The trial of the senator representing Kogi West senatorial district in the senate, Dino Daniel Melaye in the alleged false information dissemination brought against him by the Federal Government suffered a major setback in Abuja.
An Abuja high court trying the senator in the alleged offense adjourned the trial sine die (indefinitely) following the confirmation by the National Hospital, Abuja, which the lawmaker was on admission at the Intensive Care Unit of the hospital.
Dino was billed to appear for trial yesterday but his lead counsel, Mr Rickey Tarfa (SAN), in an application to justify the absence of the senator informed the court that his client was still lying critically ill at the National Hospital.

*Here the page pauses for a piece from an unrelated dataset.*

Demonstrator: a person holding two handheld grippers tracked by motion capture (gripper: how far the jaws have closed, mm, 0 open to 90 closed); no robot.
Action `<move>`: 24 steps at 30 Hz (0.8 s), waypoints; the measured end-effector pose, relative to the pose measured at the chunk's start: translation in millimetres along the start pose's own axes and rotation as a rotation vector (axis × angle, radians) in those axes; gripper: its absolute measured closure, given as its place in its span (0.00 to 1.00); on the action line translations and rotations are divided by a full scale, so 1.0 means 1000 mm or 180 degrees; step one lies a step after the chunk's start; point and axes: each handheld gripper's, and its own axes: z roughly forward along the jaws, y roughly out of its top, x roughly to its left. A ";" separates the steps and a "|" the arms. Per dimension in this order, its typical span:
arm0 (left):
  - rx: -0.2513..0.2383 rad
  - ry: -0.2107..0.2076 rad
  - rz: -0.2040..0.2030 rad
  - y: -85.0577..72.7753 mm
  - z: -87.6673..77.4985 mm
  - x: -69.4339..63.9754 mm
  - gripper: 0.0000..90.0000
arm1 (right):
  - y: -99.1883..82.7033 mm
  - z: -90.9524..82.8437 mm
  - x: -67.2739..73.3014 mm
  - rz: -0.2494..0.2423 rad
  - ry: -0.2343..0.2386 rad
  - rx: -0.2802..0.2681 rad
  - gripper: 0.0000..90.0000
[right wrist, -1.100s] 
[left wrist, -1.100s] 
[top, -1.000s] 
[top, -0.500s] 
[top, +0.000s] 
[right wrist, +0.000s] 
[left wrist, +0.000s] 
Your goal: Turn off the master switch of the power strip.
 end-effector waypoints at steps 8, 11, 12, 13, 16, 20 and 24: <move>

The senior lawyer tendered a medical report signed by Dr O O Olaniran, Director of Medical Services, which confirmed that the senator was being managed at the Intensive Care Unit.
Tarfa therefore urged the trial judge, Justice Olasunbo Goodluck to consider the ill health of the national lawmaker as a special circumstance that warranted his absence from trial.
He urged the court to adjourn the trial pending the time his client would recuperate from the sickness and be able to stand before the court to answer the two-count criminal charge against him.
However, counsel to the Federal Government, Mr Shuaib Labaran, vehemently opposed the request for the adjournment on the ground that there was no fact before the court that Melaye was arrested by the police and got injured in the process.
Labaran who is from the Federal Ministry of Justice insisted that counsel to Melaye relied on media report in his claim of police arrest of his client and urged the court to discountenance the claim.
Besides, the counsel faulted the medical report from the National Hospital, claiming that it was not admissible in evidence because it was not a certified true copy of the original.
He also claimed that a counsel from Rickey Tarfa’s chambers who deposed to the affidavit on the request for adjournment was not a medical officer and therefore not in position to ascertain the health condition of the senator.
However, in her ruling, Justice Olasunbo Goodluck held that from the gamut of the entire facts placed before the court, the prosecution did not controvert the fact that the defendant was in the National Hospital’s Intensive Care Unit.
The judge agreed that the photocopy of the medical report was admissible in an interlocutory application as in the instance case and therefore rejected the submissions of the prosecution.
Justice Goodluck further held that it is fair and just for the court to examine all facts placed before it and that in doing so, it has been established that the defendant is having health challenges in the hospital.
The judge, therefore, adjourned the case sine die pending the recovery of the senator from the sickness to stand trial.
It will be recalled that Federal Government had on March 1 slammed a two-count criminal charge against Melaye on the allegation that he gave false report to the police in the alleged attempt by some people to assassinate him in Kogi State.
Speaking with judiciary correspondents shortly after the ruling, Labaran said that the prosecution will abide by the court decision but that a close watch will be placed on Melaye so as to bring him to court for trial upon his discharge from the hospital.